- [Source data]:
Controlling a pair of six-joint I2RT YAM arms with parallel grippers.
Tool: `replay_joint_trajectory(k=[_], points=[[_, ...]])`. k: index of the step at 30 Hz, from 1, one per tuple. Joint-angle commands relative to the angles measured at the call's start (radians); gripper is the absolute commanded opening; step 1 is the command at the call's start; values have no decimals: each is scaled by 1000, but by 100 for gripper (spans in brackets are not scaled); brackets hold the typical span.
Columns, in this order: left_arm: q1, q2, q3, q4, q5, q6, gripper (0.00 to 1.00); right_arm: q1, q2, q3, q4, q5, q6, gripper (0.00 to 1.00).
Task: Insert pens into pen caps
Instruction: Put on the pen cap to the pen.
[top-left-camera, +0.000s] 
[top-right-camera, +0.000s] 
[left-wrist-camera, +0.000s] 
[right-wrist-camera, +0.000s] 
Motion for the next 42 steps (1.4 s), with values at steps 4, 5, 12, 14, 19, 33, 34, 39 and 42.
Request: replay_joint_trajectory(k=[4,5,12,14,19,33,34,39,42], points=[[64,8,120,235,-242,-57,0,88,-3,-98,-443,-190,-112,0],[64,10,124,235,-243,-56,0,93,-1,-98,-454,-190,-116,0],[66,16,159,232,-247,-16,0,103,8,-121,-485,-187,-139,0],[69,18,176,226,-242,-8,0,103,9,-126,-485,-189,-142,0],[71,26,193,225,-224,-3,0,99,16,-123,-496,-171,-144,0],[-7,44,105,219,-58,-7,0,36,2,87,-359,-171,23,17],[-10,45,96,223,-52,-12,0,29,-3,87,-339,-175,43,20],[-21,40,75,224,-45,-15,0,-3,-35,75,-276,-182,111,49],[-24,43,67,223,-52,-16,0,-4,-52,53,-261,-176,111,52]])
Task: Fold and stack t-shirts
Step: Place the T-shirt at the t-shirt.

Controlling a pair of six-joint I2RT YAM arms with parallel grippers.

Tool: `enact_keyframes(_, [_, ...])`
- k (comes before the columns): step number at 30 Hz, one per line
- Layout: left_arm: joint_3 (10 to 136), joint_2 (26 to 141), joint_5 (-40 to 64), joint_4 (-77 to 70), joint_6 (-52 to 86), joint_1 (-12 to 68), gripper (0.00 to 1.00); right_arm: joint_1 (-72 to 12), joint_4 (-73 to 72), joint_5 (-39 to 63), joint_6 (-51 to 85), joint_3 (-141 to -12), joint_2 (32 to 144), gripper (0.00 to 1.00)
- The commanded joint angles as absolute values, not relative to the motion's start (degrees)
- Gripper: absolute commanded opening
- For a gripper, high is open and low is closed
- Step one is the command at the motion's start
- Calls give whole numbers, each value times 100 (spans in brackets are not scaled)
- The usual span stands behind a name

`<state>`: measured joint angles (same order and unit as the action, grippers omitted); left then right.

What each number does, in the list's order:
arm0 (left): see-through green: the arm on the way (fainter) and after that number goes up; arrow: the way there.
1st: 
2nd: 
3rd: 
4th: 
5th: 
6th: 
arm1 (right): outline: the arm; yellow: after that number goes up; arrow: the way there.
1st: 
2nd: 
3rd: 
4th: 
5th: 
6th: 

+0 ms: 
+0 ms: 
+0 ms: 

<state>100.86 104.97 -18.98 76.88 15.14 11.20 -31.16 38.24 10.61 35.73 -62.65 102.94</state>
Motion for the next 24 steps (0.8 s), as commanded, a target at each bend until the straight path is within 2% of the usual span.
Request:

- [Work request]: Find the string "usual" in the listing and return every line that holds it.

- [Final answer]:
- The usual span stands behind a name
Motion for the next 24 steps (0.8 s), as commanded, a target at each bend until the straight path is within 2% of the usual span.

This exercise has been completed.